Storia della pizza

1leftarrow blue.svgVoce principale: Pizza.

La storia della pizza è lunga, complessa e incerta. Le prime attestazioni scritte della parola "pizza" risalgono al latino volgare di Gaeta nel 997[1], come compenso per un contratto di affitto di un mulino situato nel territorio dell'attuale Comune di Castelforte e in un contratto di locazione con data sul retro 31 gennaio 1201 a Sulmona, ed in seguito in quello di altre città italiane come Roma, L'Aquila, Pesaro, Penne, ecc.[2]

Nel XVI secolo a Napoli ad un pane schiacciato venne dato il nome di pizza che deriva dalla storpiatura della parola "pitta".[senza fonte]

Prima del XVII secolo la pizza era coperta con salsa bianca.

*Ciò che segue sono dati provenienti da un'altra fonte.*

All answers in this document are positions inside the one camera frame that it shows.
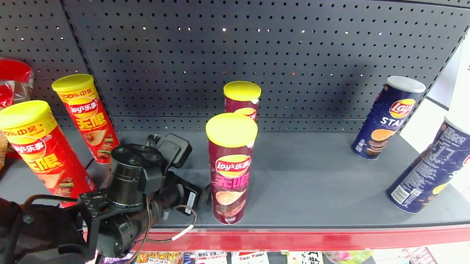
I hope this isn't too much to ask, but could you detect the purple snack pack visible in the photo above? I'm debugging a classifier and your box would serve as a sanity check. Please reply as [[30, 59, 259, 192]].
[[97, 254, 133, 264]]

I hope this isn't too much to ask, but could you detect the black cable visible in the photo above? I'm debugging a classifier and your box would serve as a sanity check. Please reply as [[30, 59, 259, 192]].
[[143, 202, 198, 246]]

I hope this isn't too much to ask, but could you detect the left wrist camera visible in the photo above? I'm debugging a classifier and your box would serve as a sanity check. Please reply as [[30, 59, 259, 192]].
[[145, 132, 193, 171]]

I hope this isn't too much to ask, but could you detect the red chip can yellow lid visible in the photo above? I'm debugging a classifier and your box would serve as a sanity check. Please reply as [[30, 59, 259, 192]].
[[0, 98, 101, 209], [48, 72, 124, 165]]

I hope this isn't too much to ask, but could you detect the green pink snack pack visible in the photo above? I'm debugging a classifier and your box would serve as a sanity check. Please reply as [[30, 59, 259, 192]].
[[323, 247, 374, 264]]

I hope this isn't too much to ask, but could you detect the blue chip can white lid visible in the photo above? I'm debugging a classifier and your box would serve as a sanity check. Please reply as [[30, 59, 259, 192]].
[[350, 74, 427, 163], [385, 110, 470, 217]]

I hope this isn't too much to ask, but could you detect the blue orange snack pack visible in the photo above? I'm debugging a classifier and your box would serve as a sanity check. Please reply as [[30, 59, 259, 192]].
[[132, 250, 186, 264]]

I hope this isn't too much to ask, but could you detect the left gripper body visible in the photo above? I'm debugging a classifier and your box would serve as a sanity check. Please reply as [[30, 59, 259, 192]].
[[161, 172, 213, 217]]

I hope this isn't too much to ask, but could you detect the maroon chip can yellow lid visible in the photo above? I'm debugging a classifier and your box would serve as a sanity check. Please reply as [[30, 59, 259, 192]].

Fu più tardi sostituita con olio d'oliva, formaggio, pomodori o pesce: nel 1843, Alexandre Dumas (padre) descrisse la diversità dei condimenti della pizza.

La prima menzione scritta della pizza marinara risale al 1734, mentre quella della pizza Margherita agli anni 1796-1810. Nel giugno 1889, per onorare la Regina d'Italia Margherita di Savoia, il cuoco Raffaele Esposito preparò la "Pizza Margherita", una pizza condita con pomodori, mozzarella (Fior di latte) e basilico, per rappresentare i colori della bandiera italiana[3].

Origini

Il pane è uno dei cibi preparati più antichi e le sue origini risalgono almeno al Neolitico. Nel corso della storia, sono stati aggiunti diversi ingredienti al pane, per conferirgli particolari sapori. Alcuni archeologi italiani e francesi hanno trovato in Sardegna un tipo di pane infornato risalente a circa 3.000 anni fa. Secondo il parere di Philippe Marinval, le popolazioni della Sardegna conoscevano e utilizzavano il lievito.[4] Gli antichi greci preparavano un pane di forma appiattita, chiamato πλακοῦς (plakous, genitivo πλακοῦντος - plakountos)[5] che veniva condito con vari aromi, tra cui aglio e cipolla. Inoltre si dice che il re dei persiani, Dario il Grande (521-486 a.C.) cuoceva un tipo di pane appiattito usando gli scudi per la cottura, con una farcitura di formaggio e datteri, e nel I secolo a.C. il poeta latino Virgilio (noto anche come Publio Virgilio Marone) da Andes (Mantova) fa riferimento all'antica idea del pane come piatto commestibile o tagliere per altri cibi in questo estratto del suo poema latino, l'Eneide:

Altro per avventura allor non v'era
di che cibarsi. Onde, finiti i cibi,
volser per fame a quei lor deschi i denti,
e motteggiando allora: «O - disse Iulo -
fino a le mense ancor ne divoriamo?»[6]

Questi pani di forma piatta, come la pizza, provengono dell'area del Mediterraneo e altri esempi di essi che sopravvivono ai giorni nostri da quell'antico mondo sono la "focaccia" che può essere fatta risalire fino agli antichi etruschi, la "coca" (che ha varietà sia dolci che salate) della Catalogna, della zona di Valencia e delle Isole Baleari, la "pita" greca e italiana o "pide" in turco o "piadina" in romagnolo[7]. Pani simili, sempre a forma piatta, in altre parti del mondo comprendono il "paratha" indiano, il "naan" sudasiatico, il "carasau" , la "spianata" e il "pistocu" sardi, la "flammkuchen" alsaziana e il "rieska" finlandese.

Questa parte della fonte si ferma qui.